Enough pretalk, lets get to the beef. The challenge was it to create a program which cats the flag. So far, so easy, but the interesting part is that it has to run/compile in 5 different languages: Python2.7, Python3, Ruby, C and haskell.
It is not hard to write a program which does this for every single of this languages, the hard part is to combine it into one file without syntax errors. Since Haskell has by far the strongest rules, it makes sense to start the program with haskell. It took a while before I discovered that I can cat the flag in haskell even without importing additional functions, the solution here is the readFile function, which is loaded by the haskell prelude.
The first line of the polyglot “a = {-” does nothing else besides creating a haskell function named a and opening a comment tag.

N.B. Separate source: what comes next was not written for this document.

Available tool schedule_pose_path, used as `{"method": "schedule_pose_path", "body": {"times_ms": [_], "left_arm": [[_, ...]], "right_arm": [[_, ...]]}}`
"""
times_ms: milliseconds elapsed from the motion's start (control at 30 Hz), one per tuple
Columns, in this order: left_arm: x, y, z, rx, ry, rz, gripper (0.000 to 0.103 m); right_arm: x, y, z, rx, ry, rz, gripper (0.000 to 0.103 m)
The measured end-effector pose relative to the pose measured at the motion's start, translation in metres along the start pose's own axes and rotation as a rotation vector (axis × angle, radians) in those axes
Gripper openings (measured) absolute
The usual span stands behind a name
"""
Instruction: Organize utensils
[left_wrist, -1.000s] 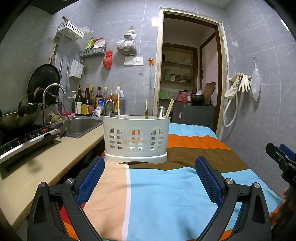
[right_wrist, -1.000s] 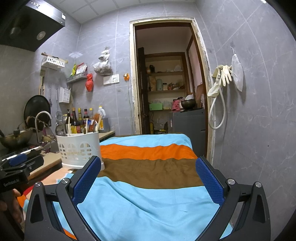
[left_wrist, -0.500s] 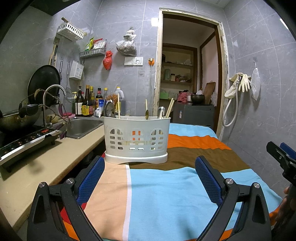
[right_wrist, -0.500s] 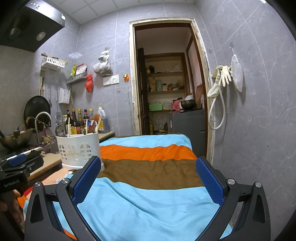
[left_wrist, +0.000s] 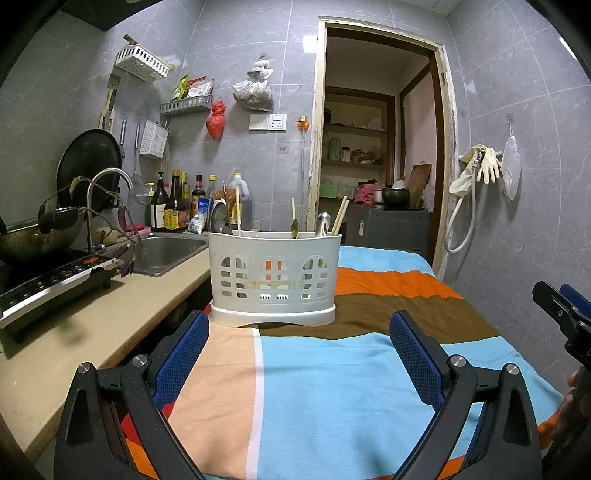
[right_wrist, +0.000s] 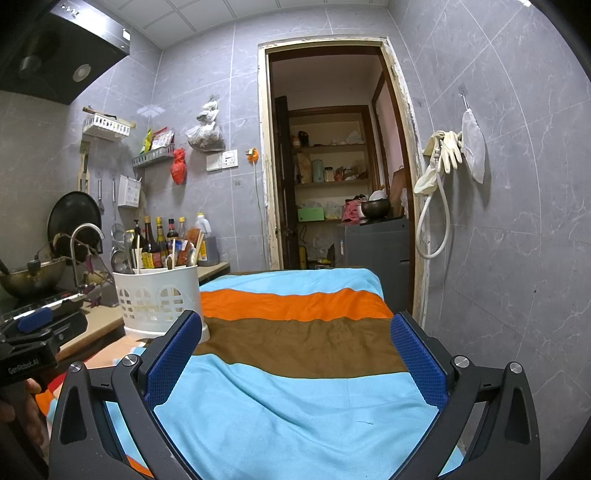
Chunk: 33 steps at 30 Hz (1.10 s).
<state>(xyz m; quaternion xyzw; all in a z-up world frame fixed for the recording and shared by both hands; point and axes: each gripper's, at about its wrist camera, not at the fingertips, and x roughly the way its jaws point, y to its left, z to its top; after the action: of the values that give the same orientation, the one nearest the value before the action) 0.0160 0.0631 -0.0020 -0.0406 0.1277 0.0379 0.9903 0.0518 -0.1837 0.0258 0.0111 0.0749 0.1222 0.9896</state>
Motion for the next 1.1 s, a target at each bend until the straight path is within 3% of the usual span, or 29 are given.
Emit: {"method": "schedule_pose_path", "body": {"times_ms": [1100], "left_arm": [[-0.0037, 0.0021, 0.0010, -0.001, -0.004, -0.006, 0.096]], "right_arm": [[0.0000, 0.0002, -0.0014, 0.002, -0.002, 0.000, 0.103]]}}
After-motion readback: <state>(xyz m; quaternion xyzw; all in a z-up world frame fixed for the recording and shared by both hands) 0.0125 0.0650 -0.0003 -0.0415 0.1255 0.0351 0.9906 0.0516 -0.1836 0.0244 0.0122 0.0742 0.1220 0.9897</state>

The second line just opens a code area, which gets ignored by the c preprocessor, so we are free to do there whatever we want. “Whatever we want” is in this case to complement the “a= {-"-code to be valid in both ruby and python. In py, this statement creates a dictionary a, while in ruby a hash is created. Line 3 does the required magic and nurfed helped to come up with this.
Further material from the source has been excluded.